GG Art. 14; StPO § 102
Leitsatz
1. Dem Vermieter einer Wohnung steht für Schäden, die im Zuge einer rechtmäßigen Durchsuchung der Wohnung im Rahmen eines strafrechtlichen Ermittlungsverfahrens gegen den Mieter verursacht worden sind, grds. ein Anspruch aus enteignendem Eingriff zu.
2. Ein dem Anspruch aus enteignendem Eingriff zugrunde liegendes gleichheitswidriges Sonderopfer kann allerdings dann zu verneinen sein, wenn der Vermieter weiß bzw. davon erfährt oder es sich ihm aufdrängen muss, dass die Wohnung für die Begehung von Straftaten, die Lagerung von Diebesgut oder von Drogen benutzt wird oder werden soll, und er gleichwohl den Mietvertrag abschließt oder von einem Kündigungsrecht keinen Gebrauch macht.
BGH, Urt. v. 14.3.2013 – III ZR 253/12
Sachverhalt
Der Kl. ist Miteigentümer einer Eigentumswohnung, an der im Rahmen der gerichtlichen Durchsuchung ein Spezialkommando der Polizei Schäden verursachte.
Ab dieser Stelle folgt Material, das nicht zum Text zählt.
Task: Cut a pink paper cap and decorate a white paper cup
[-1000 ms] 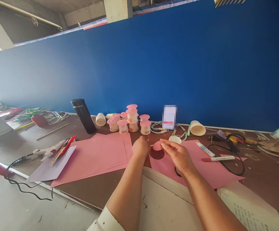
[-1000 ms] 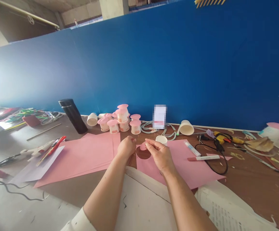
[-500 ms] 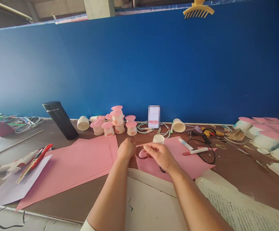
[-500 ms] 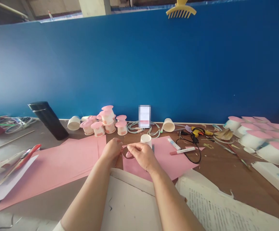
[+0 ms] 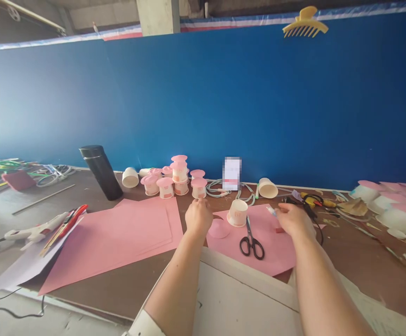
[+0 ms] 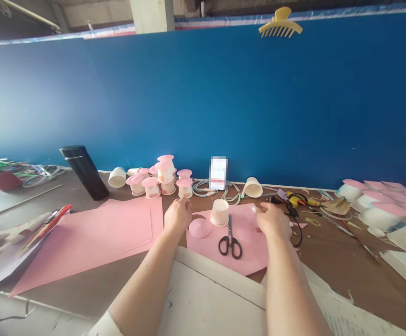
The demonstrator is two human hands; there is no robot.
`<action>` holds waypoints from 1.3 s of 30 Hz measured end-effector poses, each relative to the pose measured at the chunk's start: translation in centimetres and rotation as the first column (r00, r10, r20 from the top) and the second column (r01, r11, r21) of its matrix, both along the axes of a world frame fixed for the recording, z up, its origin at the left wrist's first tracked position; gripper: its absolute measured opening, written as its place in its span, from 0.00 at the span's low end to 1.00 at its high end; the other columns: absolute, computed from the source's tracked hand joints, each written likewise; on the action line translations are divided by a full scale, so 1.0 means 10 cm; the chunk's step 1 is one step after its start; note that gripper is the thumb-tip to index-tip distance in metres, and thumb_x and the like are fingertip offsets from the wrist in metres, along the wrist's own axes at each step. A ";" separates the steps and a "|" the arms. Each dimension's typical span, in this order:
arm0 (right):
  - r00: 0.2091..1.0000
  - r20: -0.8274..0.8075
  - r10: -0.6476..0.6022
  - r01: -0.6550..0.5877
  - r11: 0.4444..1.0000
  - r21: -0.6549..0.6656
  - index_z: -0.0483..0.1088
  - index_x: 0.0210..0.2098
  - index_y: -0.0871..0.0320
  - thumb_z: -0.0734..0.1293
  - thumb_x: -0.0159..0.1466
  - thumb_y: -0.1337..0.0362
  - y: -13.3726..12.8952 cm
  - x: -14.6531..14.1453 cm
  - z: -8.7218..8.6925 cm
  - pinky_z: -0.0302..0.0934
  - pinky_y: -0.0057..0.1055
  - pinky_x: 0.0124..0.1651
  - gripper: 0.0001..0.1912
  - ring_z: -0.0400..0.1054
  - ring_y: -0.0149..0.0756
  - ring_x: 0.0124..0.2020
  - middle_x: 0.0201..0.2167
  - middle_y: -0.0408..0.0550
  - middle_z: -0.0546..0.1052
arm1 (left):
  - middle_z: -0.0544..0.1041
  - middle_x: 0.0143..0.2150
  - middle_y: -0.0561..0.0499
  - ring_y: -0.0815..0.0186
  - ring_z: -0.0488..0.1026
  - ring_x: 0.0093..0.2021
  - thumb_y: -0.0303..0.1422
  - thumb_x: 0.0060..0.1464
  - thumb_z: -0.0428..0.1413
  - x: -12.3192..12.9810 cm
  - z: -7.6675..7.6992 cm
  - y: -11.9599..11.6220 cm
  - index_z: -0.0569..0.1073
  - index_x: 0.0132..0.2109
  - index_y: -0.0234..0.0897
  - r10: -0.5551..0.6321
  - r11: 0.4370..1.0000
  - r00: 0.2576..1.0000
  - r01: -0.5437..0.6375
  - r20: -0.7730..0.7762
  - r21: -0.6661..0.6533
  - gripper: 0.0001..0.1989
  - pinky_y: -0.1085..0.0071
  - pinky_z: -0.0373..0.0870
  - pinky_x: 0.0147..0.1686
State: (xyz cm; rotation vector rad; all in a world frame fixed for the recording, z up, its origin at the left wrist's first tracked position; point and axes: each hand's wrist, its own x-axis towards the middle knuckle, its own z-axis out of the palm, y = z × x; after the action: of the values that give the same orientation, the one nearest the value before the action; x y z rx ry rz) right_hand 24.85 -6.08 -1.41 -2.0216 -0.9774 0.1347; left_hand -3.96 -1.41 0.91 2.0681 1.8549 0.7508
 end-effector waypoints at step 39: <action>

Grundlage des Durchsuchungsbeschlusses war der Verdacht, dass der Mieter der Wohnung mit Betäubungsmitteln in nicht geringer Menge unerlaubt Handel trieb. Der Kl. lebte mit der Schwester des Beschuldigten in einer Beziehung. Das BG hat die von dem Kl. verfolgte Verurteilung des beklagten Landes wegen enteignendem Eingriff verneint. Die Revision des Kl. führte zur Aufhebung der angefochtenen Entscheidung und zur Zurückverweisung zur neuen Verhandlung und Entscheidung.
2 Aus den Gründen:
[6] "… 1. Soweit das BG einen Schadensersatzanspruch nach § 839 Abs. 1 BGB, Art. 34 GG wegen der Rechtmäßigkeit der richterlich angeordneten Durchsuchung (§§ 102, 105 Abs. 1 StPO) abgelehnt und auch sonstige spezialgesetzliche Entschädigungsansprüche verneint hat, sind Rechtsfehler nicht erkennbar; auch die Revision erhebt insoweit keine Rügen. Insb. ist dem BG darin zuzustimmen, dass der Kl. keine Entschädigung nach § 2 Abs. 1, 2 Nr. 4 StrEG verlangen kann, da es vorliegend um die Entschädigung eines Nichtbeschuldigten geht (vgl. BGH v. 23.8.1989 – 1 BJs 72/87 – 4 – StB 29/89, NJW 1990, 397 f.)."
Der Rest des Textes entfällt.